By David Barwick – FRANKFURT (Econostream) – European Central Bank Governing Council member Christodoulos Patsalides said in an interview published Monday that worsening inflation risks were pushing the ECB toward a possible June rate hike, though he cautioned that any move would depend on incoming data and would not necessarily open a new tightening phase.

Patsalides, who heads the Central Bank of Cyprus, told MNI that rising oil prices and heightened uncertainty had strengthened the case for higher rates.

“As things stand, things are worsening,” he said, according to the news agency. “So, things are pointing to a raise in interest rates.”

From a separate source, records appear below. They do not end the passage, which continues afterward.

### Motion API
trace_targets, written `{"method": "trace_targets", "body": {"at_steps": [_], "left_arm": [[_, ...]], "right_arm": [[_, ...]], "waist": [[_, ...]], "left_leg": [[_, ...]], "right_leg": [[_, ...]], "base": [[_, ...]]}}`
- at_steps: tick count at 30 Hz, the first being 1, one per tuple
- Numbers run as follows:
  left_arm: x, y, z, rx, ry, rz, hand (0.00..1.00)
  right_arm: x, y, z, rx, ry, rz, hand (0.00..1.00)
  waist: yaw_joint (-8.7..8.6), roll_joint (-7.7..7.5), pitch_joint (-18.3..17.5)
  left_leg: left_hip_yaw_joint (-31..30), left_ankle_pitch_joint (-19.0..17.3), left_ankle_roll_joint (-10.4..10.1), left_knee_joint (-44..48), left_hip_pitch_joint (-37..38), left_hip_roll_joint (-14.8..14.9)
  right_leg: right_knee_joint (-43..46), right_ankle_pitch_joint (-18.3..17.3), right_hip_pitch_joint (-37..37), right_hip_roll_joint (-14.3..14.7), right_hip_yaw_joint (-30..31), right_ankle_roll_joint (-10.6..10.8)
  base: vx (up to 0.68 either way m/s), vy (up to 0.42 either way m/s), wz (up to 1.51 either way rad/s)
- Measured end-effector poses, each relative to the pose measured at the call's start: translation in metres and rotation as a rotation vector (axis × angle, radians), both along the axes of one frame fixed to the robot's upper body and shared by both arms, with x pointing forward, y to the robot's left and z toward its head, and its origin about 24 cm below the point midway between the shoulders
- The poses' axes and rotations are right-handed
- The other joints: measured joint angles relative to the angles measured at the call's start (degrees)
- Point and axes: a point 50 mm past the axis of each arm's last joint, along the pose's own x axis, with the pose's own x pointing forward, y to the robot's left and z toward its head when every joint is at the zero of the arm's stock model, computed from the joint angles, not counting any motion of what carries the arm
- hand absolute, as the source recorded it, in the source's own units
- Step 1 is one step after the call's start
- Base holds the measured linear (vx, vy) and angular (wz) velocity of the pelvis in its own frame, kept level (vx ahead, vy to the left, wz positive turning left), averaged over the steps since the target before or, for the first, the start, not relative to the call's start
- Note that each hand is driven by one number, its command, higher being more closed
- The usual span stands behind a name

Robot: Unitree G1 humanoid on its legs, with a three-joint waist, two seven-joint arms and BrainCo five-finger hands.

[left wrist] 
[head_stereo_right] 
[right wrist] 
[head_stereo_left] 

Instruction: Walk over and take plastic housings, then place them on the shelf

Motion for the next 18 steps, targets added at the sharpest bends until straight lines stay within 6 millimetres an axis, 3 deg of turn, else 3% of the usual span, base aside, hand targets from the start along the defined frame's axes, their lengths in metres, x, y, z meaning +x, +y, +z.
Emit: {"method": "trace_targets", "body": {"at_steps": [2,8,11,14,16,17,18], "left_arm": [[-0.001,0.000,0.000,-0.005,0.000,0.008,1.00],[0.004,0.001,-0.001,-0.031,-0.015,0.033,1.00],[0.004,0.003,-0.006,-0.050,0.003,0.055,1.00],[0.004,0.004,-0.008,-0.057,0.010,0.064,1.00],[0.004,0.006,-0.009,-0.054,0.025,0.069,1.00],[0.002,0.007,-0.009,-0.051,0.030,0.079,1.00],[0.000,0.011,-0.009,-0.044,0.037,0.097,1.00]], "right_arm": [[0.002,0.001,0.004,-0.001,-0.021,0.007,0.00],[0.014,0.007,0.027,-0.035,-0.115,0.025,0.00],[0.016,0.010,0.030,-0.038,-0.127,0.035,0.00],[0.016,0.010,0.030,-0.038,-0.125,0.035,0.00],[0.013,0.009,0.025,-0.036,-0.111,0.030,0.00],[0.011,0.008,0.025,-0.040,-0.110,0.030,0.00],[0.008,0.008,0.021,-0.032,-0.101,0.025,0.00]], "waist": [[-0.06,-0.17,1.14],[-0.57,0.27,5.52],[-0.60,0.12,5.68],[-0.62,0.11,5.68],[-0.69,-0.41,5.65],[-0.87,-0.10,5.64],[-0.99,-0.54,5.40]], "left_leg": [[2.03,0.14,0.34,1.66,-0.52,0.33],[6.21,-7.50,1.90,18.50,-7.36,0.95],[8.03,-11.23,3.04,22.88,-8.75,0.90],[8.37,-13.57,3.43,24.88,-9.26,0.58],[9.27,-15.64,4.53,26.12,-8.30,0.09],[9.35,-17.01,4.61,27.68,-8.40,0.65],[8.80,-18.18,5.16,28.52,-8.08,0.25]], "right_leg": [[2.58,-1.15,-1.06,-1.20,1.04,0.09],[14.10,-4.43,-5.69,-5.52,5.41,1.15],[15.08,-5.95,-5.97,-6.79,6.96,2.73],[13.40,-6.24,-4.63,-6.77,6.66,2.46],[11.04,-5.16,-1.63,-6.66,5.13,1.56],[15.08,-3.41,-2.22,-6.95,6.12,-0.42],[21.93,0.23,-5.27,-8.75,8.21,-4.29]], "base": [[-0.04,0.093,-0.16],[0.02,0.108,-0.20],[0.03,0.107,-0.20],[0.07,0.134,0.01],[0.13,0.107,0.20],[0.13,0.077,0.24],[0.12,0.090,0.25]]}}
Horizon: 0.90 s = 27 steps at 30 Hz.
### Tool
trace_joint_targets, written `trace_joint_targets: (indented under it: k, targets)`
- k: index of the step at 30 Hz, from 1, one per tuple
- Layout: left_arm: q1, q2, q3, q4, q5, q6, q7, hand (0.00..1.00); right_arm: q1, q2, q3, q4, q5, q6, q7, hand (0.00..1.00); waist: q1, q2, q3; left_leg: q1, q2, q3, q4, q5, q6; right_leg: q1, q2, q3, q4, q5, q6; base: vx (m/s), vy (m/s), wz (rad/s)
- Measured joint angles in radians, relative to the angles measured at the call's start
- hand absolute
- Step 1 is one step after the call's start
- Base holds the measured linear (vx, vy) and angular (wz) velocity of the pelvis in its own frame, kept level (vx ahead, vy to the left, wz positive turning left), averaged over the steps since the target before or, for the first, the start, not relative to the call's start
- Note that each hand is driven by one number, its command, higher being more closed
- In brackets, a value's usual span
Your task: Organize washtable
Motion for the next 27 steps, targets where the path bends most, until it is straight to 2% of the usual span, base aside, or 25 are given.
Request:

Still, the ECB remained committed to its meeting-by-meeting approach and was not pre-committing to a June move or to further hikes beyond that, he said.

Policymakers were now trying to assess whether higher energy prices would remain a supply shock or spill over into broader inflation dynamics and demand conditions, he said.

“What we're observing is a rising [oil] price, and this is evident,” Patsalides said, according to MNI. “The question is whether these rising prices will emigrate into the demand side of the equation, in which case the ECB and monetary policy would have an impact.”

“If it's merely a supply shock and it doesn’t spill over to the demand side, then acting pre-emptively ... could be costly,” he said. “It could be detrimental to growth.”

The ECB’s decision to leave the deposit rate at 2% at its April meeting reflected a preference to wait for fresh projections and additional data in June before deciding whether to move, Patsalides said.

Geopolitical developments had pushed policymakers into “a grey area” marked by repeated supply shocks and global political volatility, he said.

“Persistent rising prices increase the risk of infiltration into core inflation,” he said.

At the same time, there were “certainly scenarios” under which the ECB could keep rates unchanged in June, including a quick end of the conflict, anchored inflation expectations and limited spillovers to the economy in general, he said.

“So, this is a scenario under which the ECB would not have to raise interest rates,” he said.

Patsalides rejected the idea that a June hike would be the beginning of sustained tightening.

“Moving in June, that doesn't mean that we are entering a new cycle,” he said.

Where oil prices stabilize after the crisis, and what this would imply for second-round effects, were critical questions, he said.

“If there's an end to this conflict, the question is, what would be the landing price of oil?” Patsalides said. “And what does this mean for second-hand effects? This is another sort of a longer-term question that needs to be taken into consideration.”